WHAT YOU SHOULD DO. Take each line of the data that contains the string "Challenge" and copy it.

(Stored data)
►

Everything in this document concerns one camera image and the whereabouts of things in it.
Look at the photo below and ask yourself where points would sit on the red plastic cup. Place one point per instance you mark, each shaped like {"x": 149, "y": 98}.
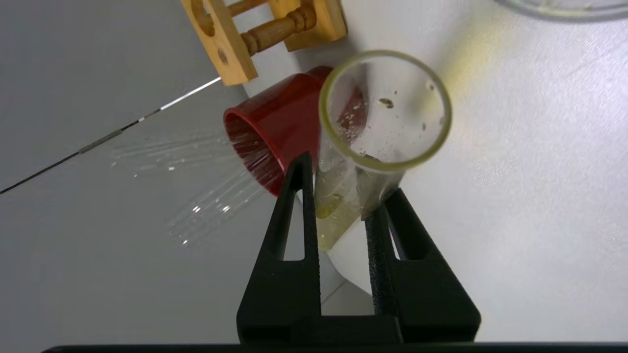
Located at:
{"x": 279, "y": 122}

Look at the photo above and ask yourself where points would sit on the yellow pigment liquid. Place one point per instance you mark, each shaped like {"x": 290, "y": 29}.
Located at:
{"x": 338, "y": 220}

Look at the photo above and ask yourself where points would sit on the yellow-stained glass test tube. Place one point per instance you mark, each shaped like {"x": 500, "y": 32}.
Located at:
{"x": 387, "y": 147}

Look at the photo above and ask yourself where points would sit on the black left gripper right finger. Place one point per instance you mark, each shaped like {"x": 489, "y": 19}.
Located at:
{"x": 431, "y": 304}

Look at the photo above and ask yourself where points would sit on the wooden test tube rack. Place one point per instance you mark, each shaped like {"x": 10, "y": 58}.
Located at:
{"x": 230, "y": 44}

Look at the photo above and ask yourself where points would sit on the empty clear test tube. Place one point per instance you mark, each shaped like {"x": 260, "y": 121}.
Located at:
{"x": 211, "y": 211}
{"x": 171, "y": 152}

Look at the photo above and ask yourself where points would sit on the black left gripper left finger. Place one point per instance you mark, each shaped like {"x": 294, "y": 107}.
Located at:
{"x": 279, "y": 294}

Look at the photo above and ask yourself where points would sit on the small clear glass beaker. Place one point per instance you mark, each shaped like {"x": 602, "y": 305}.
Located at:
{"x": 564, "y": 10}

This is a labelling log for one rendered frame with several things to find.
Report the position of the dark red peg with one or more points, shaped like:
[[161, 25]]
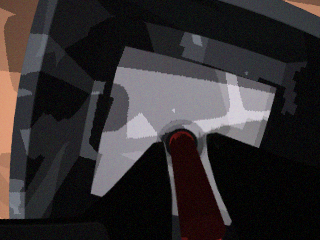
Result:
[[199, 215]]

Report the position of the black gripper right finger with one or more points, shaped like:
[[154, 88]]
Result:
[[267, 196]]

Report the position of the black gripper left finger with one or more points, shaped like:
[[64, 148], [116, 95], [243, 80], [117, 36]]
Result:
[[137, 207]]

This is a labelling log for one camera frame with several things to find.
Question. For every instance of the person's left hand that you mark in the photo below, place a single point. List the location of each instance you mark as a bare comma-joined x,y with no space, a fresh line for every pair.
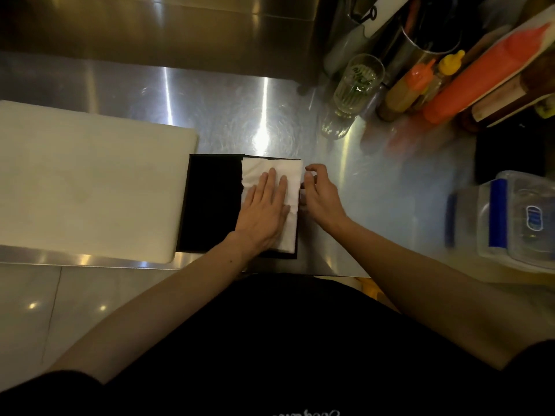
260,216

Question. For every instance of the person's right hand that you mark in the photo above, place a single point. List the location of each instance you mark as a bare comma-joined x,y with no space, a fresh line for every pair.
323,203

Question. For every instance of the person's left thumb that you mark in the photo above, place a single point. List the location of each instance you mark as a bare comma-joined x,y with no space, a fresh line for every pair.
287,210

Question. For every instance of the person's left middle finger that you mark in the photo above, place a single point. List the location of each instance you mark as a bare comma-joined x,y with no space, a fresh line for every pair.
271,184

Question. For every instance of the person's left little finger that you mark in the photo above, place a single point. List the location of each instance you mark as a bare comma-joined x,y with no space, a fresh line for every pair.
249,195

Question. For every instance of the person's right thumb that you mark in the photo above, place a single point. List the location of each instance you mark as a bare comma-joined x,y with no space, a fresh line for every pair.
308,184

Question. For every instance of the white paper napkin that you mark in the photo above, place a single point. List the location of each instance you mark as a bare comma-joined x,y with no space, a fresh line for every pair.
291,177

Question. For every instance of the person's right forearm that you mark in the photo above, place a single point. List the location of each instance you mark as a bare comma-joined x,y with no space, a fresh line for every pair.
433,290

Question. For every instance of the person's left forearm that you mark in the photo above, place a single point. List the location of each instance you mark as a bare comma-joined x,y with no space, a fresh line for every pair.
151,307

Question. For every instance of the black rectangular tray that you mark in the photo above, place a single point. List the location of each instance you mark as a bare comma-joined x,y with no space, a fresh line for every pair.
212,203

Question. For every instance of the clear drinking glass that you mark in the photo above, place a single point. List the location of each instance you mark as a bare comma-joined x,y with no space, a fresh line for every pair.
353,93

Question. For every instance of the brown squeeze bottle orange cap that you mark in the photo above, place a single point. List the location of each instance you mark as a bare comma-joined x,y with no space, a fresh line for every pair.
403,93

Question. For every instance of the white plastic bottle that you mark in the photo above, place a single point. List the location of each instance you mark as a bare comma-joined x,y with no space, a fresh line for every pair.
344,51

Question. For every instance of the person's black shirt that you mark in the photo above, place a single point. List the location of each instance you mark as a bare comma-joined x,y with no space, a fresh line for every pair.
282,355

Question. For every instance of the white cutting board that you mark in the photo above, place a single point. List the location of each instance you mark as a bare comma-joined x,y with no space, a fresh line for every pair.
86,181

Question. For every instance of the stainless steel utensil canister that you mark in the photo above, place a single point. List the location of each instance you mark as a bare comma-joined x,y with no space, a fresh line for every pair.
412,47

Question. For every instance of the clear squeeze bottle yellow cap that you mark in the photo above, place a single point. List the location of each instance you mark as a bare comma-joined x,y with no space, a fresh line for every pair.
442,71

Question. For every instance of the large orange squeeze bottle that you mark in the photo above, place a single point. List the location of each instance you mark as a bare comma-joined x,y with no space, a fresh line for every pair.
481,77

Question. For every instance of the black box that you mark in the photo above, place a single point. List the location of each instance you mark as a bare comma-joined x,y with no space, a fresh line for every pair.
509,151

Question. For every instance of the clear plastic container blue clips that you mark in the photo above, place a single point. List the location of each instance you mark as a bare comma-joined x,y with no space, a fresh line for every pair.
511,220

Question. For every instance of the dark brown sauce bottle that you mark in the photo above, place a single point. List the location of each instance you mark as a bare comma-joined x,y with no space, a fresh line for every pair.
533,82

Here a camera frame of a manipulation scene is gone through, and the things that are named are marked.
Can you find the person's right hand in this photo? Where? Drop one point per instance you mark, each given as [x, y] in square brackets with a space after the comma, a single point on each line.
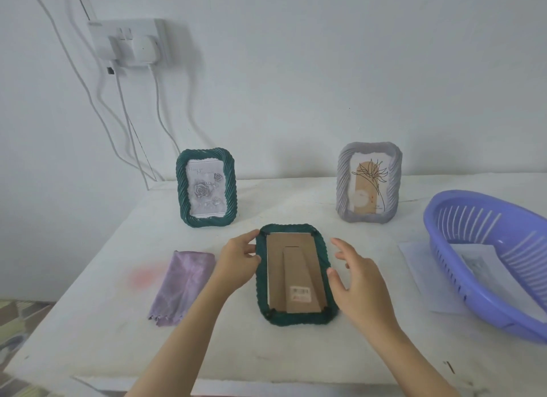
[363, 290]

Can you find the person's left hand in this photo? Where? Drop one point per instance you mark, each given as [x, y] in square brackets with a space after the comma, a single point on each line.
[233, 266]

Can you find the person's right thumb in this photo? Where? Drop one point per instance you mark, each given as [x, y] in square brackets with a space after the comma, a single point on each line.
[334, 278]

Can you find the person's left thumb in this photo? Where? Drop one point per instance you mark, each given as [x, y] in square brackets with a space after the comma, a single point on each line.
[254, 259]

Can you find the green frame with cardboard back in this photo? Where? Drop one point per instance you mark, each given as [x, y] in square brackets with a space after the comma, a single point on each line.
[295, 273]

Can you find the person's left forearm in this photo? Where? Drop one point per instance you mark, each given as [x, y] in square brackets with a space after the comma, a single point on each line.
[188, 337]

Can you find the person's right forearm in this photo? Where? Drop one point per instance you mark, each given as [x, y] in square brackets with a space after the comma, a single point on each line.
[401, 362]

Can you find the purple cleaning cloth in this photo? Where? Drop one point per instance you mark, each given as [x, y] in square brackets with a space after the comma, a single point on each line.
[181, 285]

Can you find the plain white paper sheet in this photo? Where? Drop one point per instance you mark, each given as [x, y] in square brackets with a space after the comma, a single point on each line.
[421, 277]

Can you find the purple plastic basket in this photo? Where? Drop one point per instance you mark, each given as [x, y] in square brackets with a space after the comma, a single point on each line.
[491, 234]

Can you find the white rounded plug adapter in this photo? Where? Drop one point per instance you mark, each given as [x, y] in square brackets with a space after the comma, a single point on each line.
[145, 50]

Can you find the white square plug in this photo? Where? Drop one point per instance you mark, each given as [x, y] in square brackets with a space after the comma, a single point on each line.
[120, 48]

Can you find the green frame with rose picture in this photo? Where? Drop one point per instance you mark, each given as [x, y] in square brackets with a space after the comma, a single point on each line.
[206, 187]

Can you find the grey frame with plant picture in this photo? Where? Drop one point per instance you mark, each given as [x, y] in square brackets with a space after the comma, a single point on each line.
[369, 183]

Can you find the white wall socket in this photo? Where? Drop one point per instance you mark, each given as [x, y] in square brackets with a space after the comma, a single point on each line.
[102, 42]

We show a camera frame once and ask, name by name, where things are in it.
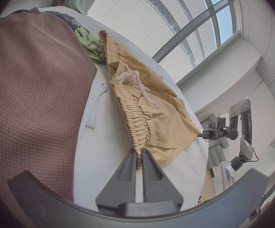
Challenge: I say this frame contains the green garment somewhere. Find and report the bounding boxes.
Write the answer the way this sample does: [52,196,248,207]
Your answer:
[74,27,107,65]

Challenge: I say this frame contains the window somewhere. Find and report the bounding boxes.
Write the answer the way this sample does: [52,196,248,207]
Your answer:
[85,0,243,86]

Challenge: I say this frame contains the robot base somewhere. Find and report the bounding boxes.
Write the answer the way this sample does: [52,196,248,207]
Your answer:
[207,143,239,194]

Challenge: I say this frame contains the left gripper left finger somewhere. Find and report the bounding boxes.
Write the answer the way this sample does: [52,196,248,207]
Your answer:
[95,148,138,215]

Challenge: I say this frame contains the bed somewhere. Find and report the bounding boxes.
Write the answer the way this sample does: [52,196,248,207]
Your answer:
[0,0,211,210]

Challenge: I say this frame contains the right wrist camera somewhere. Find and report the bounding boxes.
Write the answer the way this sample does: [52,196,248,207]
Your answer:
[207,114,226,130]

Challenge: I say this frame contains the yellow shorts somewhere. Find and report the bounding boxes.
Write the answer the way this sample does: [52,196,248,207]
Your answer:
[98,29,202,170]

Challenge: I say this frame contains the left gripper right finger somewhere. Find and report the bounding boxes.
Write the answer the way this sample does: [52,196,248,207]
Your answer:
[141,149,184,214]

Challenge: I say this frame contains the brown garment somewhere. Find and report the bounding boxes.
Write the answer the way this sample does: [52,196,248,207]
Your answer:
[0,7,98,223]

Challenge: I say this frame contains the grey garment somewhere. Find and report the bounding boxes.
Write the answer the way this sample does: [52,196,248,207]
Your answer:
[44,11,86,32]

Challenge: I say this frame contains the pale blue garment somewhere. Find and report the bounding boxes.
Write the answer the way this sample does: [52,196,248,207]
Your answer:
[85,78,108,129]

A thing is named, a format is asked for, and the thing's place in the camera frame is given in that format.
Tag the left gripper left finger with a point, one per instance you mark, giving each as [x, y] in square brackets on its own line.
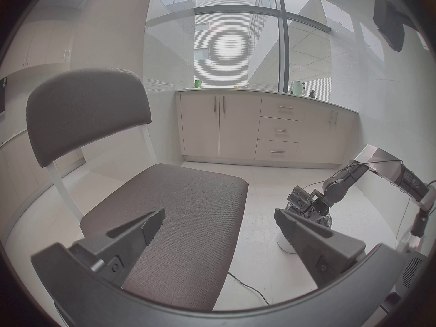
[115, 247]

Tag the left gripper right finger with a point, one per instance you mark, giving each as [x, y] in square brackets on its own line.
[320, 247]

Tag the black plastic bag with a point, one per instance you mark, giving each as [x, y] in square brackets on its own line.
[327, 221]

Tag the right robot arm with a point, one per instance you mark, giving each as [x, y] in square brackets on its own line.
[378, 165]

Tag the white trash bin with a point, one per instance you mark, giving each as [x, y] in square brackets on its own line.
[286, 245]

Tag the grey chair with white legs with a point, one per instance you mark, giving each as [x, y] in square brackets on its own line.
[177, 209]

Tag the pale low cabinet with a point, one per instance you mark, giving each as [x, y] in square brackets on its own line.
[20, 169]

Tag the beige cabinet with drawers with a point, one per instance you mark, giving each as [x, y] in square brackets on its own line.
[238, 124]

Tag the pale green kettle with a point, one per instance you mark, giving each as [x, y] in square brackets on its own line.
[297, 87]

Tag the green cup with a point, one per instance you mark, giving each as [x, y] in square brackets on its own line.
[198, 83]

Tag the window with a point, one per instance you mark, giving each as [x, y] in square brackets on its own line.
[231, 39]

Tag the black wall screen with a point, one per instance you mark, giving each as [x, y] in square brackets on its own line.
[2, 97]

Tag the beige wall cabinet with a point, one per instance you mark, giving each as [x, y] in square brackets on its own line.
[44, 43]

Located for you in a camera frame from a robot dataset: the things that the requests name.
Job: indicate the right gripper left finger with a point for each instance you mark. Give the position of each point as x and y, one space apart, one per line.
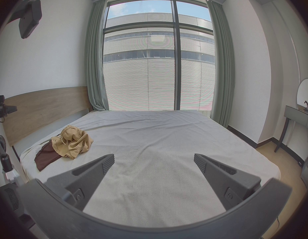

◄

FINISHED EXERCISE.
Challenge: I say this frame contains the green garment somewhere. Find and report the bounding boxes.
Challenge: I say this frame contains the window somewhere. Find and report the bounding boxes.
Challenge: I say this frame contains the robot base somewhere. Find and report the bounding boxes.
Challenge: I say this frame contains the left gripper left finger somewhere. Find and report the bounding boxes.
Challenge: I say this frame contains the bed somewhere. Find and report the bounding boxes.
Challenge: I say this frame contains the right wrist camera somewhere. Find and report the bounding boxes.
Challenge: I say this frame contains the yellow shorts somewhere. Find and report the bounding boxes.
Challenge: I say this frame contains the left gripper right finger somewhere. Find and report the bounding boxes.
Challenge: I say this frame contains the brown garment somewhere. Find and report the bounding boxes.
Challenge: I say this frame contains the grey garment somewhere. Find and report the bounding boxes.
Challenge: I say this frame contains the pale blue garment somewhere. Find and report the bounding boxes.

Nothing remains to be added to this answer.